| Input data |

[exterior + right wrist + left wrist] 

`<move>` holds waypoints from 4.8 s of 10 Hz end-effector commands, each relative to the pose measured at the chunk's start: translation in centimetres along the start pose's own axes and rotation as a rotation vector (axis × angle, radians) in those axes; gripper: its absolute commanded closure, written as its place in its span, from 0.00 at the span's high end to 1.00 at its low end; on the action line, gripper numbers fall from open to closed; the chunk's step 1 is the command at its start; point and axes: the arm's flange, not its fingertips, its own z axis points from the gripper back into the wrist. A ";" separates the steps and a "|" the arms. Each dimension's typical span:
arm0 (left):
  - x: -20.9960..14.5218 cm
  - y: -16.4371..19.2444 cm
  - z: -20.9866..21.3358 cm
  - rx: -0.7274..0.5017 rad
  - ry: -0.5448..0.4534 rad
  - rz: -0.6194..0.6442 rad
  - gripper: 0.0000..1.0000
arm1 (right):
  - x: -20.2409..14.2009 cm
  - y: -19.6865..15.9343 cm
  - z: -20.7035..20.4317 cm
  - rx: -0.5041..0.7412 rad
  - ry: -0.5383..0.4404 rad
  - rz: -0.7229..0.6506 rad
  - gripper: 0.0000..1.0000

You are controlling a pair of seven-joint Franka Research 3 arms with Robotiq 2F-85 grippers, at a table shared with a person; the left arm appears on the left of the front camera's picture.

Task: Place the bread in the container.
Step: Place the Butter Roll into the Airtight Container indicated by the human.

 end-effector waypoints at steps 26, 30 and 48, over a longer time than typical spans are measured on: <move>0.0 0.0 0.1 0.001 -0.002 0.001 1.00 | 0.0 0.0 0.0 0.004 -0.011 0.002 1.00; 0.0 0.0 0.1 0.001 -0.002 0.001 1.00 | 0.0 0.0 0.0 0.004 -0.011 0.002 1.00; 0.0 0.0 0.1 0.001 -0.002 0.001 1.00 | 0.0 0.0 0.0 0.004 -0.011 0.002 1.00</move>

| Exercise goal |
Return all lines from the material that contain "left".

| Solution to this problem |
[exterior + right wrist + left wrist] 
arm0 (left):
You are controlling a pair of seven-joint Franka Research 3 arms with Robotiq 2F-85 grippers, at a table shared with a person; the left arm appears on the left of the front camera's picture.

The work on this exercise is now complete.